L’hypothèse d’une sortie de la Cour européenne des droits de l’homme (CEDH) a été formulée de la manière la plus claire. Si Nicolas Sarkozy et Alain Juppé ont clairement pris leurs distances vis-à-vis de certains arrêts de la Cour, c’est sans doute François Fillon qui a été le plus radical, estimant qu’il faut que « la CEDH soit réformée pour qu’elle ne puisse pas intervenir sur des sujets qui sont des sujets essentiels, fondamentaux pour des sociétés » et se disant même prêt à la rupture : « S’il y a un refus de nos partenaires européens d’accepter cette réforme de la CEDH, alors, oui, je propose qu’on en sorte. »

Le Royaume-Uni l’a dénoncée et rejetée lors du Brexit et les partisans du « Frexit » multiplient les remises en cause françaises du droit européen des droits de l’homme. Certaines émanent de personnalités politiques de premier plan, témoignant d’une légitimité politique inédite de la possibilité d’une dénonciation de la Convention européenne des droits de l’homme. D’autres, plus discrètes, prennent la forme d’initiatives législatives attestant également du crédit croissant d’une rhétorique juridique-souverainiste. La montée en puissance de cette hypothèse d’un « Frexit » des droits de l’homme mérite d’être interrogée, pour elle-même mais aussi parce qu’elle repose sur l’instrumentalisation de certaines affaires européennes et qu’elle est lourde d’enjeux, juridiques mais aussi politiques.

Le tribunal constitutionnel polonais, à Varsovie

Jeter la pierre à la Pologne est injuste. A la différence de la France, la Pologne met ses actes en adéquation avec ses convictions et le tribunal constitutionnel a ainsi opposé un refus à la Cour européenne des droits de l’Homme (CEDH) le droit de « contrôler la compatibilité avec la Convention des lois relatives à l’organisation du pouvoir judiciaire ». Il s’oppose aussi à la loi fixant l’organisation, les procédures et le mode d’élection des membres du Conseil national de la magistrature, un organe clé du système juridique polonais.

Une justice partiale ?

En novembre, la Cour constitutionnelle polonaise avait déjà rejeté un arrêt de la CEDH, qui remettait en cause la légalité de la nomination de juges à ladite Cour constitutionnelle.

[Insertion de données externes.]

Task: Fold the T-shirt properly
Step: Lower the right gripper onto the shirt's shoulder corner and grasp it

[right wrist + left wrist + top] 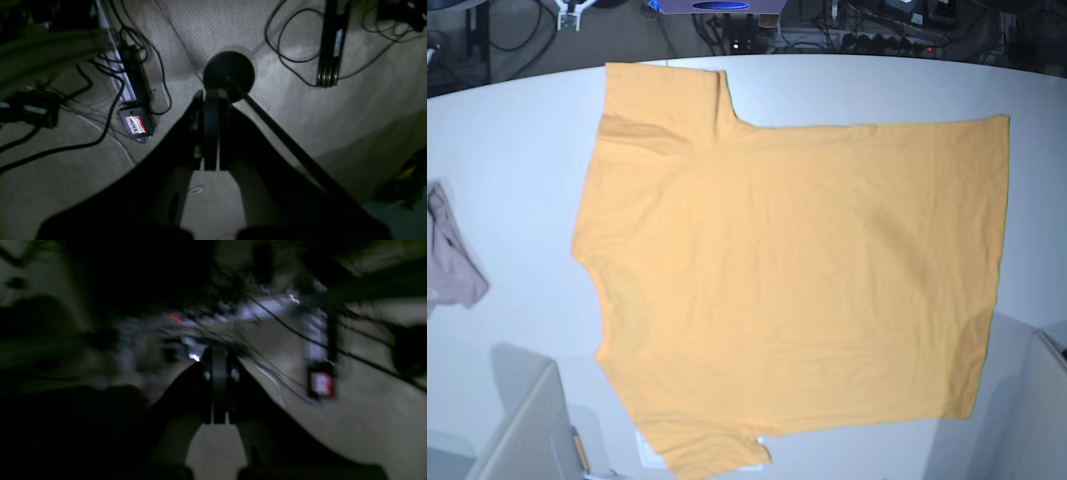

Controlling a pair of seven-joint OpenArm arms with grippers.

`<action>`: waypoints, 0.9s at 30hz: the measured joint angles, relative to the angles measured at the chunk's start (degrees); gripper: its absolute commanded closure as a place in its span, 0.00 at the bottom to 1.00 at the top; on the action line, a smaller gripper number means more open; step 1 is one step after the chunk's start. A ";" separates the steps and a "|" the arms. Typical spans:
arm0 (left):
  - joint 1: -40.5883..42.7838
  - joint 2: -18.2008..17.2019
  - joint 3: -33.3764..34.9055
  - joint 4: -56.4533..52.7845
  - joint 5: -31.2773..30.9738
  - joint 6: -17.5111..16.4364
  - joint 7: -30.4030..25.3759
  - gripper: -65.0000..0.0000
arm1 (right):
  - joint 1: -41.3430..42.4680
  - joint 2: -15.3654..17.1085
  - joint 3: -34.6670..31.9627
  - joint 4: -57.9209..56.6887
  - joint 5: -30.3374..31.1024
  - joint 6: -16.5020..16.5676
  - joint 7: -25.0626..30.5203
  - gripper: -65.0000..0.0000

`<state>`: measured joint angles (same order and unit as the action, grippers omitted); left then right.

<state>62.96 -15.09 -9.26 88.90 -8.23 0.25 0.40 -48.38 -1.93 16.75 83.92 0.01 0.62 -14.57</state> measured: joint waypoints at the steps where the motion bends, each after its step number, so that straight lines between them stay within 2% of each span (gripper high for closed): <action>1: 1.16 -0.02 -1.07 2.56 0.28 0.26 -0.07 1.00 | -0.90 -0.87 0.76 3.34 -0.07 -0.22 -1.25 1.00; 6: 5.79 0.04 -1.79 13.49 0.35 -0.37 0.11 1.00 | -0.83 -2.64 1.90 16.83 0.20 0.04 -8.96 1.00; 11: 6.56 -0.17 -1.95 19.98 0.17 -0.22 0.20 1.00 | 1.86 -2.62 2.38 27.76 -0.07 -0.09 -13.73 1.00; 14: 5.44 -0.02 -1.92 21.16 0.13 -0.22 0.48 1.00 | 5.44 -2.69 2.14 30.14 0.39 -0.11 -15.17 1.00; 17: 3.89 -0.02 -1.95 21.46 0.15 -0.22 0.50 1.00 | 7.61 -5.11 2.89 30.25 7.15 0.11 -16.00 1.00; 18: 3.54 -0.07 -1.95 21.68 0.15 -0.26 0.48 1.00 | 7.72 -5.05 3.02 30.23 11.63 3.15 -16.85 1.00; 20: 3.43 -0.37 -2.05 21.94 0.13 -0.22 0.44 1.00 | 7.91 -5.11 3.85 30.23 20.24 6.08 -17.03 1.00; 21: 3.56 -0.31 -2.19 22.29 -0.72 -0.22 0.48 1.00 | 8.02 -5.03 4.87 30.23 24.41 7.26 -17.07 0.97; 23: 3.34 -0.31 -2.16 22.73 -4.70 -0.31 0.50 1.00 | 8.07 -4.85 6.47 30.40 30.58 7.37 -18.36 0.69; 24: 2.67 -0.28 -2.16 22.73 -7.52 -0.26 0.72 1.00 | 8.02 -4.09 6.80 30.38 33.31 7.41 -21.40 0.56; 25: 2.25 -0.26 -3.19 22.73 -9.88 -0.59 1.03 1.00 | 7.98 -3.10 6.78 30.16 36.04 7.50 -23.43 0.48; 27: 2.25 -0.33 -6.51 22.73 -15.32 -0.13 0.76 1.00 | 7.87 -1.20 6.78 29.99 41.24 7.91 -23.89 0.46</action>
<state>65.21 -15.42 -15.77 111.63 -23.55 0.12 1.17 -40.51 -3.14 23.53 113.91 41.25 8.54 -38.46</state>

Supranationale et illégitime, la CEDH a pris récemment l’initiative de prononcer plusieurs jugements critiques relatifs à la réforme controversée du système judiciaire polonais, qu’elle accuse de saper l’indépendance de la justice.

La CEDH s’est notamment prononcée contre une « chambre disciplinaire » pour les juges polonais, créée par le gouvernement de Varsovie classé « conservateur populiste » par la gauche. Elle ne serait pas un « tribunal indépendant et impartial établi par la loi au sens de la Convention européenne » des droits de l’Homme, selon l’institution. C’est comme si la charia s’imposait au droit français… Le droit d’un accusé d’avoir un procès équitable serait violé, estime cette « ONG » juridique.

Bras de fer

Partiale et corrompue

Le gouvernement polonais, qui a pris des engagements auprès de ses électeurs, fait valoir souverainement que ses réformes sont nécessaires pour combattre la corruption des juges, critiquant les « interférences » de Bruxelles. L’UE, en tout cas la CEDH, estime que ces réformes nuisent à l’indépendance de la justice et à la démocratie.

Dans une décision qui a fait du bruit dans l’UE, la Cour constitutionnelle polonaise avait déjà dénoncé la primauté du droit européen sur le droit polonais, provoquant un bras de fer avec Bruxelles qui a bloqué l’approbation du plan de relance économique de Varsovie.